The couple recalled an incident when they were reprimanded by a female teller at a Victoria credit union for being affectionate as they sat in the drive-thru line.

Angered by the teller's response, the couple immediately closed their accounts with the financial institution.

"I told her, 'I was just sitting here last week kissing my husband, and you didn't say anything then," said Davis-Flores. "It was OK then. But now, it's not OK?"

The negativity has also come from family members who have disapproved of the couple's marriage.

The daughter of a Baptist mother and a father, who was a Pentecostal preacher, Davis-Flores said her family was not readily accepting of her lesbian relationship.

Faced with a pile of growing bills after her divorce, the women and their children moved to Florida in 2005 to stay with Davis-Flores' family until they could get back on their feet.

It soon became clear, however, that the invitation to move in was more of a planned intervention.

"Even then, she was trying to set me up with men in the church," Davis-Flores said about her religious mother. "When I really read the Bible, the story of Sodom and Gomorrah did not say anything about not being a lesbian or being gay. It spoke about not having orgies and raping the angels."

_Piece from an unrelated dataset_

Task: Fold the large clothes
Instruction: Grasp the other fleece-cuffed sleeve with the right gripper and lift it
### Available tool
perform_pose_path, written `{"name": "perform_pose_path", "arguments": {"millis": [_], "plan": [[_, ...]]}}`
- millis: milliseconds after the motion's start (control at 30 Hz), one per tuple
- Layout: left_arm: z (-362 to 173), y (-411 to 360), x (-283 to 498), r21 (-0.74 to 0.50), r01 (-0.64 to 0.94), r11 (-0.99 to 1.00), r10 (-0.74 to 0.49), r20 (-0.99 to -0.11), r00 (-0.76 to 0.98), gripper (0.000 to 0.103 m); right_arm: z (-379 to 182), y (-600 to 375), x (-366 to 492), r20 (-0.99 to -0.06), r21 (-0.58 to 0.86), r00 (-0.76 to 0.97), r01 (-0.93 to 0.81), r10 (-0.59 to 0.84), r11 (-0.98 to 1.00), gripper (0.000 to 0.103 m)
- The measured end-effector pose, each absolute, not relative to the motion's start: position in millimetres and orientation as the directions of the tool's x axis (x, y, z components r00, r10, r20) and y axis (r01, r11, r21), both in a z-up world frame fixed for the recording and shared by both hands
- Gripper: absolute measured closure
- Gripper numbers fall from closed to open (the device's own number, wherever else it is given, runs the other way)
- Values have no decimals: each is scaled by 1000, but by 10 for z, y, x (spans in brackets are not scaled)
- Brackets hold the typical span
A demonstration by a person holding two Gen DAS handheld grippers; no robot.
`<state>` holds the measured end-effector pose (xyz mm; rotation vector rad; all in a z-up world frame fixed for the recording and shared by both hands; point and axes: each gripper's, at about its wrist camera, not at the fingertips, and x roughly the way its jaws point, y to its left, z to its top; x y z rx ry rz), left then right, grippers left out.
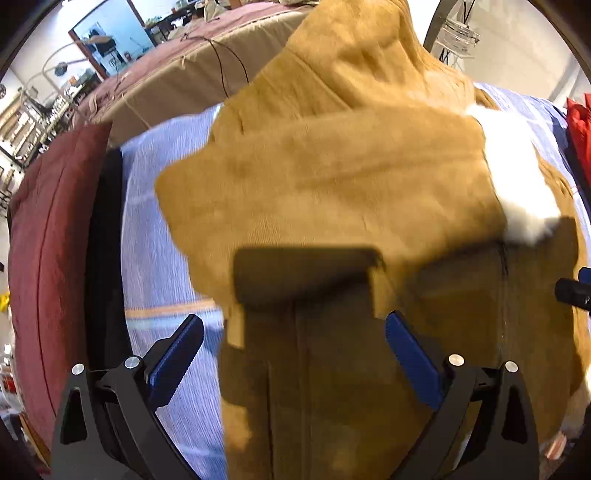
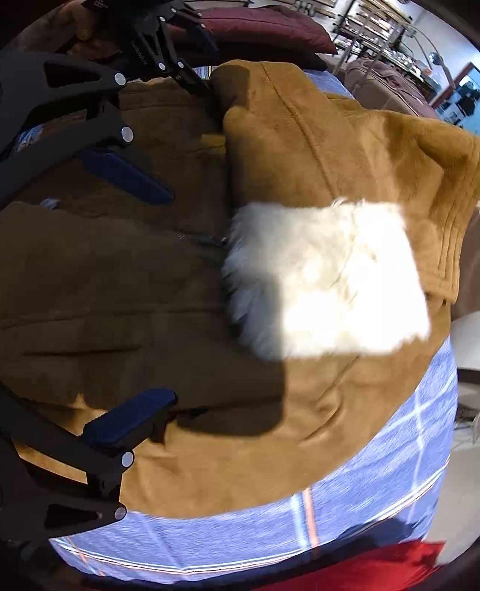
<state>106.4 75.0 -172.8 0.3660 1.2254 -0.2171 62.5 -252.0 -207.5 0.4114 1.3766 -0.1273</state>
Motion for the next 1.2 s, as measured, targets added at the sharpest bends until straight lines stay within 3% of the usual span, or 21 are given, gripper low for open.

Although most of Flores' family members have come to accept her marriage, her relationship with her mother remains strained.

Despite the negativity received by some, the couple, who hope to one day open a Crossroads center to promote tolerance, has built up a support circle of both homosexual and heterosexual co-workers and friends.

"They love each other, and that's what they wanted to do," said family friend Stephanie Garrett, 31. "Their family is more put together than some of the 'normal' marriages."

The couple's children have also responded positively to the union.

"I'm happy as long as my Mom is happy," said Cheyenne, one of Davis-Flores' daughters. "God made everybody with two of everything, except a heart. That's because the other heart is in the lover you are bound to be with."

Like any other couple, Flores, who is described by her mate as the patient, shy and messy one, and Davis-Flores, the impatient, talkative and organized one, do have their spats from time to time, however, they are seemingly still a good fit for each other.

Because of family and financial reasons, the couple has decided to wait until July 2012 to throw a formal wedding reception.

In the meantime, the women continue to bask in their time as newlyweds, which they consider a blessing.

"It's been eight years, and I still want to spend every waking moment with her," Flores said about her wife. "With her, I truly understand what love means."